In an action to recover damages for breach of an option contract, the plaintiffs appeal from an order of the Supreme Court, Orange County (Slobod, J.), dated September 18, 2014, which granted that branch of the defendants' motion which was pursuant to CPLR 3211(a)(1) to dismiss the complaint.

ORDERED that the order is affirmed, with costs.

"An optionee must exercise the option in accordance with its terms, within the time and in the manner specified in the option" (Pacific Dean Realty, LLC v. Specific St., LLC, 105 A.D.3d 827, 828, 963 N.Y.S.2d 291 ; see Kaplan v. Lippman, 75 N.Y.2d 320, 325, 552 N.Y.S.2d 903, 552 N.E.2d 151 ; Singh v. Atakhanian, 31 A.D.3d 425, 426, 818 N.Y.S.2d 524 ; Mohring Enters. v. HSBC Bank USA, 291 A.D.2d 385, 385, 736 N.Y.S.2d 888 ). "Further, time is of the essence with respect to an option contract, as it must be exercised within a specified time" (LaPonte v. Dunn, 17 A.D.3d 539, 793 N.Y.S.2d 493 ; see Ittleson v. Barnett, 304 A.D.2d 526, 528, 758 N.Y.S.2d 360 ). Here, the option contract provided, in pertinent part, that the plaintiffs could exercise the option "only between July 1, 2013 to July 30, 2013, by written notice to Seller." The relevant method of notice provision contained in a related contract of sale provided, in pertinent part, that "[e]ach notice mailed shall be deemed given on the third business day following the date of mailing the same." The plaintiffs alleged in the complaint that on July 29, 2013, the plaintiffs sent a letter, by certified mail, to the defendants informing them that the plaintiffs were exercising the option.

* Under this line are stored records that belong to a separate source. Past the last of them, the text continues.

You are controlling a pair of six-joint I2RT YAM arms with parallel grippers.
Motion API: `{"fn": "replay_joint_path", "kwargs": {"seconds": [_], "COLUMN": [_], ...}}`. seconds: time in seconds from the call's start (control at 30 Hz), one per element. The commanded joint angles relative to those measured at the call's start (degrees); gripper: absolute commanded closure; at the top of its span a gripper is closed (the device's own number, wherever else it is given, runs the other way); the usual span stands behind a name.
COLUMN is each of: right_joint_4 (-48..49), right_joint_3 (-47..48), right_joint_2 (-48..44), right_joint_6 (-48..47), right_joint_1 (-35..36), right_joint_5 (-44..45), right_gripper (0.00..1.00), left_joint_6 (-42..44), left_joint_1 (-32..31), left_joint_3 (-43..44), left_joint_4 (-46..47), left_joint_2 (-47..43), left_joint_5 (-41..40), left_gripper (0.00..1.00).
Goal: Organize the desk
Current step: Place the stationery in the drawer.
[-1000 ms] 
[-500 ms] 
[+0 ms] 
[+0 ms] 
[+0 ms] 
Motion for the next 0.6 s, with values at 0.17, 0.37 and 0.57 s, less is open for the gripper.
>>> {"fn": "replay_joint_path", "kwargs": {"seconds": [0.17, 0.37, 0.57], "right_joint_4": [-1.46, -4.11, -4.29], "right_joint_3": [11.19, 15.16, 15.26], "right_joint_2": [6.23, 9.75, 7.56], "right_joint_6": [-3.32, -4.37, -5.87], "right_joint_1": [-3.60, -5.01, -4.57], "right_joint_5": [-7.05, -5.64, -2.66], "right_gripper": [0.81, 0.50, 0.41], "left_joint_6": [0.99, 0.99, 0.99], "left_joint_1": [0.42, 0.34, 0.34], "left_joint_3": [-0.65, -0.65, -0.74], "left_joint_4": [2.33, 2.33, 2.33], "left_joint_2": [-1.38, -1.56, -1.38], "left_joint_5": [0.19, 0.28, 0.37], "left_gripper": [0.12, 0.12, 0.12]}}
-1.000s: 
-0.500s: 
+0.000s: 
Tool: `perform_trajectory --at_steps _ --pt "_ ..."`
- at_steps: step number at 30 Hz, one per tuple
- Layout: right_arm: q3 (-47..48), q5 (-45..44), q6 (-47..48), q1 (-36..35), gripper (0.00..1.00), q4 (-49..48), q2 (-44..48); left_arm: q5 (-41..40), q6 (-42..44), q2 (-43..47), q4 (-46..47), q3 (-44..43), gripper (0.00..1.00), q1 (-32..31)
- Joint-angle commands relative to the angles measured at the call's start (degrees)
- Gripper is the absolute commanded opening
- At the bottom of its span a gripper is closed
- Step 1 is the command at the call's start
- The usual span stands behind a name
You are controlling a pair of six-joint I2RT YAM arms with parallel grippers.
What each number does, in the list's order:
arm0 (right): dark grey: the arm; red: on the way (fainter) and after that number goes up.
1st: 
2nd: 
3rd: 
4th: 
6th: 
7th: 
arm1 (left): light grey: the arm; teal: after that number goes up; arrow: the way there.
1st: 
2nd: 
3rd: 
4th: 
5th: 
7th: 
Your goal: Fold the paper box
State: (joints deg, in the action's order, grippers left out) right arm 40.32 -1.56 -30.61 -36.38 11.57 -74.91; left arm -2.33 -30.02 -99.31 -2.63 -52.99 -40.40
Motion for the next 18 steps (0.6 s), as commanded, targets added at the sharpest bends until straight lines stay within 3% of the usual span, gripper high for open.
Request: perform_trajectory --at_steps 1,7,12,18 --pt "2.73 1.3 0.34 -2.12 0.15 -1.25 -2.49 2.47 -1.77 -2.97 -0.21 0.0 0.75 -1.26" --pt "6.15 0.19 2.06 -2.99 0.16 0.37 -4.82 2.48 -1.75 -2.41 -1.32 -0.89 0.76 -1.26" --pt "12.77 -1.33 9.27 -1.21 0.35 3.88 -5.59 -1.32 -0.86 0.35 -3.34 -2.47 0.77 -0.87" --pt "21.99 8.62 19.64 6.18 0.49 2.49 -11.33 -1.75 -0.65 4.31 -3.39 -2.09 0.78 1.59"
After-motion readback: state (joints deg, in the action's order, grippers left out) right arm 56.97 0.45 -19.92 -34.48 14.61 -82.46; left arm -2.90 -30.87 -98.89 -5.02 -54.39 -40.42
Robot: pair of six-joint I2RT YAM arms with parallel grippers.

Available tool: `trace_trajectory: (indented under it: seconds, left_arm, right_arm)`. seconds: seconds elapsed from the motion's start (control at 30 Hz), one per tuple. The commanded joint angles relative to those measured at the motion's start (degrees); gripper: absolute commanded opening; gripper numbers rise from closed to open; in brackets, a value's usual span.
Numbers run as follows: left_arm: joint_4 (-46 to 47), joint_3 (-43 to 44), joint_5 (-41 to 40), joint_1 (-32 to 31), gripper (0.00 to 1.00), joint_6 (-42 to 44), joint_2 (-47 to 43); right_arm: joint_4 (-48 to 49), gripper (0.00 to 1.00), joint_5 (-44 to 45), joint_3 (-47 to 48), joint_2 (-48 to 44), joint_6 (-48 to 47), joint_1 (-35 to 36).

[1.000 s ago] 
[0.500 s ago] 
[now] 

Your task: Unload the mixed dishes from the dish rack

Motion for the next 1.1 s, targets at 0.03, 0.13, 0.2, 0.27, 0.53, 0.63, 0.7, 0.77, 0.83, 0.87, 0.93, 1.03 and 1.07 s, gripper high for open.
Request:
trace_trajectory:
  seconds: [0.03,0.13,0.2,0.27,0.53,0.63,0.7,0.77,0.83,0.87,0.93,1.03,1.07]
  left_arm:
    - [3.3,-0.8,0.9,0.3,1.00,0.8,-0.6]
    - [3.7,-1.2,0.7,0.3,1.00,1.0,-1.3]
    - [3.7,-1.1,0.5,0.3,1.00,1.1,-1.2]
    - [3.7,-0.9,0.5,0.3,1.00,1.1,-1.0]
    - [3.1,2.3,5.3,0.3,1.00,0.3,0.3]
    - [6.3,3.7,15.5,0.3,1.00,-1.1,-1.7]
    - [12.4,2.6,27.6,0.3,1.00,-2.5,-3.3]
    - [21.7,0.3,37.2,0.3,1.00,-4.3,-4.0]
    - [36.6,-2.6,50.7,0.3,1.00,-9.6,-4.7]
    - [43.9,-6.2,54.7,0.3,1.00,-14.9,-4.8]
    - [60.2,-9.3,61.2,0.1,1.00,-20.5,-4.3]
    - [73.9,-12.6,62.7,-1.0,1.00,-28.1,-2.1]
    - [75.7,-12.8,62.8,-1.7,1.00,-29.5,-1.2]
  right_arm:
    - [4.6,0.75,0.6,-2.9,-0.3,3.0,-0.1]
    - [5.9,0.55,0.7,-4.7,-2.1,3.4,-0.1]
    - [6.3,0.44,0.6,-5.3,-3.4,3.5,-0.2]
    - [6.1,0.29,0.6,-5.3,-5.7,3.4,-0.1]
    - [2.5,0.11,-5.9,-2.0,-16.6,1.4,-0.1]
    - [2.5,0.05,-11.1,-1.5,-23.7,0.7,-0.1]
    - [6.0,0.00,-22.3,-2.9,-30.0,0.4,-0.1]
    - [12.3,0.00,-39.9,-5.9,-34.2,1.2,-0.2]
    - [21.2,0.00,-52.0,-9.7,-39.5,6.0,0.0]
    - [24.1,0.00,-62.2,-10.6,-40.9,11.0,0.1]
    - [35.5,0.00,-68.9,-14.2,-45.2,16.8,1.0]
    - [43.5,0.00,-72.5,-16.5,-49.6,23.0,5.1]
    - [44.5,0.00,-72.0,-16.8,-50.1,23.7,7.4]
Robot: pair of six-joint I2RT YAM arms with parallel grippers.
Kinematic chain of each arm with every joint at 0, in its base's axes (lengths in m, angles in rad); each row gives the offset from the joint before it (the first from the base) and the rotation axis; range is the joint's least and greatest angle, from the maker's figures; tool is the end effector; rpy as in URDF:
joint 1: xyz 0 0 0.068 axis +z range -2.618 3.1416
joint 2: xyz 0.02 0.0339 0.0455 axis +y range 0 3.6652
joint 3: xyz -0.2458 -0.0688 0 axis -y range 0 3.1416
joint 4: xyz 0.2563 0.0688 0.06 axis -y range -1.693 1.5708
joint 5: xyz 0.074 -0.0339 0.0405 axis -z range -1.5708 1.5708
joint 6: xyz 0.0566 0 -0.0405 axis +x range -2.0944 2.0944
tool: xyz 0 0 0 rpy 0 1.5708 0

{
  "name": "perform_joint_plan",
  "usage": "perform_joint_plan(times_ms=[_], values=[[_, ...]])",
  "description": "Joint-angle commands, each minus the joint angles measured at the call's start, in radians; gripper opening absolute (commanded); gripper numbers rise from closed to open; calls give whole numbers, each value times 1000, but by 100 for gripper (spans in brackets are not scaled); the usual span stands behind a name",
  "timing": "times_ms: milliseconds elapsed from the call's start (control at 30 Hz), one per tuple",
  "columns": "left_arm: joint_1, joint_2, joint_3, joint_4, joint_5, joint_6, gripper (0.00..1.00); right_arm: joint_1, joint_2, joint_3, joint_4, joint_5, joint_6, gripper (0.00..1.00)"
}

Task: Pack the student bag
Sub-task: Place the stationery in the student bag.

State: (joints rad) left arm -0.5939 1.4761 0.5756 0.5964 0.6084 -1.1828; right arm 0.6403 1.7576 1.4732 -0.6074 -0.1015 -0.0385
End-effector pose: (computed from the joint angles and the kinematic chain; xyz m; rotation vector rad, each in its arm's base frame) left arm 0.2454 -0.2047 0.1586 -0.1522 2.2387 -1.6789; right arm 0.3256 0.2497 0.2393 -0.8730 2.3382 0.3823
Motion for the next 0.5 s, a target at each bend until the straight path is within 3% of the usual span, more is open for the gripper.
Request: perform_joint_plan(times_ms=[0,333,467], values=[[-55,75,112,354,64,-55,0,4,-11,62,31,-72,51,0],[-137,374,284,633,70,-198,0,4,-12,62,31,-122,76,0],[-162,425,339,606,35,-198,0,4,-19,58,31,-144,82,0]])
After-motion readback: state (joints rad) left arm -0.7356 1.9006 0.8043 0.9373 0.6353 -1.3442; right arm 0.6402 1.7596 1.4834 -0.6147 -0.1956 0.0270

On a motion to dismiss a complaint pursuant to CPLR 3211, the facts as alleged in the complaint must be accepted as true (see Leon v. Martinez, 84 N.Y.2d 83, 87, 614 N.Y.S.2d 972, 638 N.E.2d 511 ). "Under CPLR3211(a)(1), a dismissal is warranted only if the documentary evidence conclusively establishes a defense to the asserted claims as a matter of law" (id. at 88, 614 n.y.s.2d 972, 638 N.E.2d 511 ). applying these pRinciples, the Supreme Court properly granted that branch of the defendants' motion which was pursuant to CPLR 3211(a)(1) to dismiss the complaint.

Contrary to the plaintiffs' contentions, the Supreme Court properly read the contracts as a whole (see Beal Sav. Bank v. Sommer, 8 N.Y.3d 318, 324–325, 834 N.Y.S.2d 44, 865 N.E.2d 1210 ; Matter of Westmoreland Coal Co. v. Entech, Inc., 100 N.Y.2d 352, 358, 763 N.Y.S.2d 525, 794 N.E.2d 667 ),...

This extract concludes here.